▶ _PROBLEM STATEMENT_
Return each line of the entries that mentions the word "camera".

▶ _ENTRIES SHOWN_
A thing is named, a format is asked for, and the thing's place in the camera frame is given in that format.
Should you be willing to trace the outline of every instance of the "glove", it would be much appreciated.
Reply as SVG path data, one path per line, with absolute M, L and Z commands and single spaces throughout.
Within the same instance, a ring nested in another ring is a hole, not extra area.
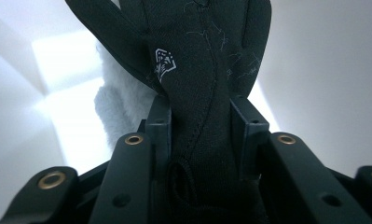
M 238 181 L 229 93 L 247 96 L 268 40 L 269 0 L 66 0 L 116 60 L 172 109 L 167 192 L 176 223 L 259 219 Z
---
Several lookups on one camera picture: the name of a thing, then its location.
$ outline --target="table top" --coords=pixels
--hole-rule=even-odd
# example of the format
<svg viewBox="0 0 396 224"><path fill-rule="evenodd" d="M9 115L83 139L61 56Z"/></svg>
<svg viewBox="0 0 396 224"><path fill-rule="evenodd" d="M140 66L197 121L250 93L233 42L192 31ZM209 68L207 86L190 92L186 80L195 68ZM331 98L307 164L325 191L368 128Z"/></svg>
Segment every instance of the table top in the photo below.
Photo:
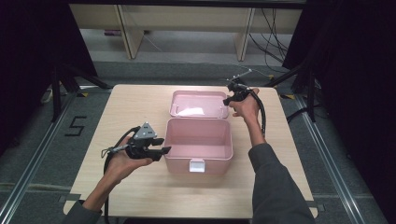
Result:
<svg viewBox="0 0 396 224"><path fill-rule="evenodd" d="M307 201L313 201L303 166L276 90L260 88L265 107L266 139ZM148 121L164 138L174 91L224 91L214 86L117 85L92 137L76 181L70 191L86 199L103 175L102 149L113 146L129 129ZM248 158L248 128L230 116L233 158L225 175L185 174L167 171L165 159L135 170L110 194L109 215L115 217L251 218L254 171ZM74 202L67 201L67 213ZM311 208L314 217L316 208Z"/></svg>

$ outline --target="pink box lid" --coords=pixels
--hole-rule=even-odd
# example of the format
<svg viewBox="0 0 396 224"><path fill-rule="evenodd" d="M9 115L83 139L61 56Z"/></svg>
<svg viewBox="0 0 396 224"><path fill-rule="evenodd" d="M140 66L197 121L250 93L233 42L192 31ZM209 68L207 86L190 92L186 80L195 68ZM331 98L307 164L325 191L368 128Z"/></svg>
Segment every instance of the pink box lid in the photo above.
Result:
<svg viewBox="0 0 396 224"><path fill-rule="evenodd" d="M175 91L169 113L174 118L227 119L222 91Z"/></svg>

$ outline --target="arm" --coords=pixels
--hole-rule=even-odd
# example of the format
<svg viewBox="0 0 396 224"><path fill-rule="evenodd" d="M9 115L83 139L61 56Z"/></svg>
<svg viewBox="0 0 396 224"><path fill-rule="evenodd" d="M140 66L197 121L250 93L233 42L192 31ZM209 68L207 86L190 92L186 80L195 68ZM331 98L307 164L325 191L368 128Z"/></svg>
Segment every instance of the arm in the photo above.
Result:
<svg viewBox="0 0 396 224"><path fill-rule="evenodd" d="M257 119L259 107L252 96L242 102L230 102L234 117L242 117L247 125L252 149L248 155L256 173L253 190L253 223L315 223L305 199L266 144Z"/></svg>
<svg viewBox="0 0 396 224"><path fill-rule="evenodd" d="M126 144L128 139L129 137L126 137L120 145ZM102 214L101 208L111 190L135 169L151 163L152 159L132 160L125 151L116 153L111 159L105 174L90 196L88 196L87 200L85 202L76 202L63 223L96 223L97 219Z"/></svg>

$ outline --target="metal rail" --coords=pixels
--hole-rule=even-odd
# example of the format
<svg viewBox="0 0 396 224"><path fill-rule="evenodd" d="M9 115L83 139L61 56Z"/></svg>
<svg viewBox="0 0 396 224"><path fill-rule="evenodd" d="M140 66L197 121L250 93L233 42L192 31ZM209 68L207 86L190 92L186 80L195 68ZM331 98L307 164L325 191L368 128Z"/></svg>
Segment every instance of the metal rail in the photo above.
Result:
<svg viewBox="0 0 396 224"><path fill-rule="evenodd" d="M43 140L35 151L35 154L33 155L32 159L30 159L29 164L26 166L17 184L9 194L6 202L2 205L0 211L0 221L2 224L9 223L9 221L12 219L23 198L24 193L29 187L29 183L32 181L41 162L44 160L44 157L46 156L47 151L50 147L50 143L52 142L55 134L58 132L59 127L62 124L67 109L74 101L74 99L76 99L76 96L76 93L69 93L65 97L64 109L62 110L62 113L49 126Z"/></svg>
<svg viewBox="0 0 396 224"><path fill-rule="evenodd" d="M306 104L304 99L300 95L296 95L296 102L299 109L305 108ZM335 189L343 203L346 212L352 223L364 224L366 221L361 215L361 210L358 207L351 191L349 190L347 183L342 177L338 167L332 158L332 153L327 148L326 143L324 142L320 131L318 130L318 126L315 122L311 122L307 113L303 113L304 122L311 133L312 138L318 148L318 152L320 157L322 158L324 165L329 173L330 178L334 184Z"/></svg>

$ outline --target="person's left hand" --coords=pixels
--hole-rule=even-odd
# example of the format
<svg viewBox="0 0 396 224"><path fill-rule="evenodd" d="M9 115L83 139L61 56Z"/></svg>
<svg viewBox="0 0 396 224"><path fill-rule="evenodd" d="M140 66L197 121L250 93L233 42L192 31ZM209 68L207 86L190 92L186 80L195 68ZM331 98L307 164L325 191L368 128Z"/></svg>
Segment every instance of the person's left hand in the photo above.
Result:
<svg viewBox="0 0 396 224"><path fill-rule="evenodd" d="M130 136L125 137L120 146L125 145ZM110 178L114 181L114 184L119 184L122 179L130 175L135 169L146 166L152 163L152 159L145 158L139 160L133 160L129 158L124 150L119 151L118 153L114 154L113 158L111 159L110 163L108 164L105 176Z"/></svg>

▶ _SOLUTION TO THIS TASK_
A thing is named, a format is asked for, and the thing's place in the camera frame is given in that format.
Several lookups on one camera picture: the name of a thing, then its location.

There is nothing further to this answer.